Spam was introduced to the market in 1937, and Word War II meat rationing provided a major boost for the product. Not only was it big in the United States, but it became part of the war effort, with soldiers around the globe eating it in the field. Spam lent itself well to kebabs, which at the time featured what were considered exotic flavors, including pineapple, which had also become available throughout America around the same time.
Put another Spam on the barbie
Kebabs became a retro culinary trend, much like savory gelatin molds or fondue. We have plenty of kebab tips for making them if they're new to you. Spam's official website leans heavily into the retro vibe of Spam kebabs and offers a few recipes.
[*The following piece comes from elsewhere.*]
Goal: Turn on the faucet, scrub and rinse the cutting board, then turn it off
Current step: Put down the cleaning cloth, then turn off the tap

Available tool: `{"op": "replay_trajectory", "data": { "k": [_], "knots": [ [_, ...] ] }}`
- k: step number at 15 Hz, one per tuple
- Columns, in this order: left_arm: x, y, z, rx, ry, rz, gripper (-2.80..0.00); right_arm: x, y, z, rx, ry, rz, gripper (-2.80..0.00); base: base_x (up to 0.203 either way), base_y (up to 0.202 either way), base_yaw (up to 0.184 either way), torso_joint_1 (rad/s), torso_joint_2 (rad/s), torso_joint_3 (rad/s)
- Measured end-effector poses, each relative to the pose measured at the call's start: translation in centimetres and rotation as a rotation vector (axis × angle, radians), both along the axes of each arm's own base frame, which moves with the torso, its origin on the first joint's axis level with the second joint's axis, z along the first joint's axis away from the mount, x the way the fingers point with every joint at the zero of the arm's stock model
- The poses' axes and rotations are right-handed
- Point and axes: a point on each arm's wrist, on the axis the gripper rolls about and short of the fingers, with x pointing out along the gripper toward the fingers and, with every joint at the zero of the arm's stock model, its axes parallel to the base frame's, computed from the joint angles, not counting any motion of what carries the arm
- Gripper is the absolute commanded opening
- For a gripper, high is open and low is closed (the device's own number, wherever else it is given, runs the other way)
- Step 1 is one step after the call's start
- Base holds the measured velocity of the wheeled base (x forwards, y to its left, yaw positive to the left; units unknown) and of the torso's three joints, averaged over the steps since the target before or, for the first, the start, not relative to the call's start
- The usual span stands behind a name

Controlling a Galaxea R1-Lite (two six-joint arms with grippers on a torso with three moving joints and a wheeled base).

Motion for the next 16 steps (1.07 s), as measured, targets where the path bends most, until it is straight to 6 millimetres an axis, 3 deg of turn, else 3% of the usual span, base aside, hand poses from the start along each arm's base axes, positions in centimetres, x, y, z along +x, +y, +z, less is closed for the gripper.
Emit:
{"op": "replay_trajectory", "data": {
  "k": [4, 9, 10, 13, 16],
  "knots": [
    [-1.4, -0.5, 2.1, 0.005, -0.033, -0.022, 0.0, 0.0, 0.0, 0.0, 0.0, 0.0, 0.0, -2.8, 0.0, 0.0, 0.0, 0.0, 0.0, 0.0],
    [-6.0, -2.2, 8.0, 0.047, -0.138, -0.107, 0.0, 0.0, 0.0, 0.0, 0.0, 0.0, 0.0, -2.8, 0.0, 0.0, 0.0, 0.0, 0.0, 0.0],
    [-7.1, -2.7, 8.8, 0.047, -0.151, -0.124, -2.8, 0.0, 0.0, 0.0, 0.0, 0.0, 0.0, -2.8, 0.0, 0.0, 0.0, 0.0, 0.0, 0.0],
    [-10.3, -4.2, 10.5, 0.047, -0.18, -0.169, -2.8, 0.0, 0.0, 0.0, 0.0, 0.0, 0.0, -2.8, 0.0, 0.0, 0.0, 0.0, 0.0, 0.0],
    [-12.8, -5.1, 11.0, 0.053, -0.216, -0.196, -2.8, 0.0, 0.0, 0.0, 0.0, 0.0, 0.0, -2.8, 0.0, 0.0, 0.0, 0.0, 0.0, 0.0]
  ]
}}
These feature staples like pineapple chunks, onion pieces, and a pineapple glaze. If you're a fan of the fried pink meat with your breakfast, a particular one of Spam's many flavors, or just want to experiment with cooking Spam, this is a great way to do it. Just remember that Spam is a very salty meat, so a bright sweet contrast really helps. That's why pineapple is so prominent in older recipes. However, sharp ingredients like onion and pepper also work, which are kebab staples.
Other good pairings for Spam include tangy sweet sauces. Think teriyaki, sweet chili, or mango chutney. Fresh elements like cherry tomato, squash, or even poblano peppers contrast the canned meat's rich fattiness. For more bite, you could try cubes of halloumi, sweet red onion, and a spicy, sriracha-based sauce. Anything that pairs well with pork can also be used in Spam kebabs.
Whether you call them kabobs, kebabs, or kebaps, making them with Spam can be a fun way to recapture a long-forgotten backyard barbecue atmosphere. It's also an easy way to experiment with flavors without breaking the bank.